- Your objective -
The word "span" may appear in some lines of the data; copy every such line.

- Collected material -
+++

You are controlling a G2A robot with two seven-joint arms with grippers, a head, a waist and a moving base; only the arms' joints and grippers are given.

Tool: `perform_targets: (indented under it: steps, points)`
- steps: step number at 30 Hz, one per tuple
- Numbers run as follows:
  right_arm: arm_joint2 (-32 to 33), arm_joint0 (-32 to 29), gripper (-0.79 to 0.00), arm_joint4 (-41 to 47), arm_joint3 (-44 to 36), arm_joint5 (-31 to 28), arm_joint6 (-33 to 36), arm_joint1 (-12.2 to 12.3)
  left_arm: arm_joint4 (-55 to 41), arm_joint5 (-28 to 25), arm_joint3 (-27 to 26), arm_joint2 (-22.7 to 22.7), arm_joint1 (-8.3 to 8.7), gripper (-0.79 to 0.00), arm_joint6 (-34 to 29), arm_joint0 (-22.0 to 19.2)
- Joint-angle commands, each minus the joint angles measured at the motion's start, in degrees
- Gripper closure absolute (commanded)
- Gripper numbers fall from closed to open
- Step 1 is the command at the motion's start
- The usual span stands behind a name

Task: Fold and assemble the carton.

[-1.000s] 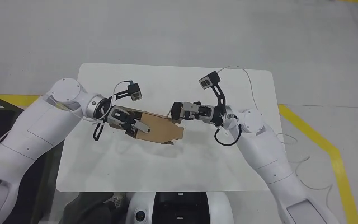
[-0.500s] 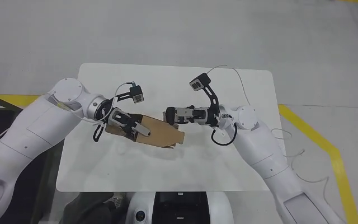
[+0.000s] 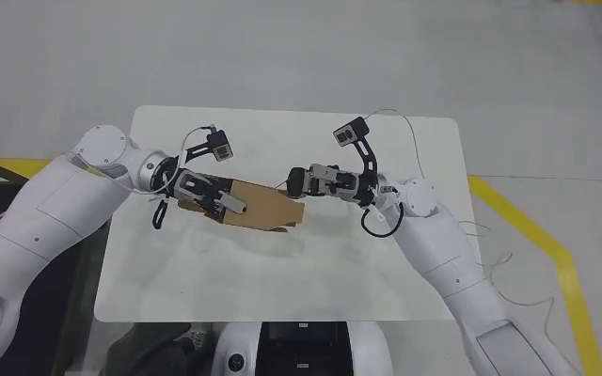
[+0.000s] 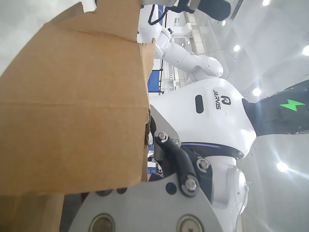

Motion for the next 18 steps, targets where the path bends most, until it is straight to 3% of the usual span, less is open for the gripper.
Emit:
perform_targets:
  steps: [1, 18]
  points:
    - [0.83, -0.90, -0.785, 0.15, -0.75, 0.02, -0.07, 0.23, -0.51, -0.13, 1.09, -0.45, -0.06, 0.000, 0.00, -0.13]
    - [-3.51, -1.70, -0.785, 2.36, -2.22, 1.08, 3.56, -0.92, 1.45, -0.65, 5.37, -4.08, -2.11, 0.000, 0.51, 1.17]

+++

- Solution to the exercise -
- The usual span stands behind a name
Motion for the next 18 steps, targets where the path bends most, until it is straight to 3% of the usual span, less is open for the gripper.

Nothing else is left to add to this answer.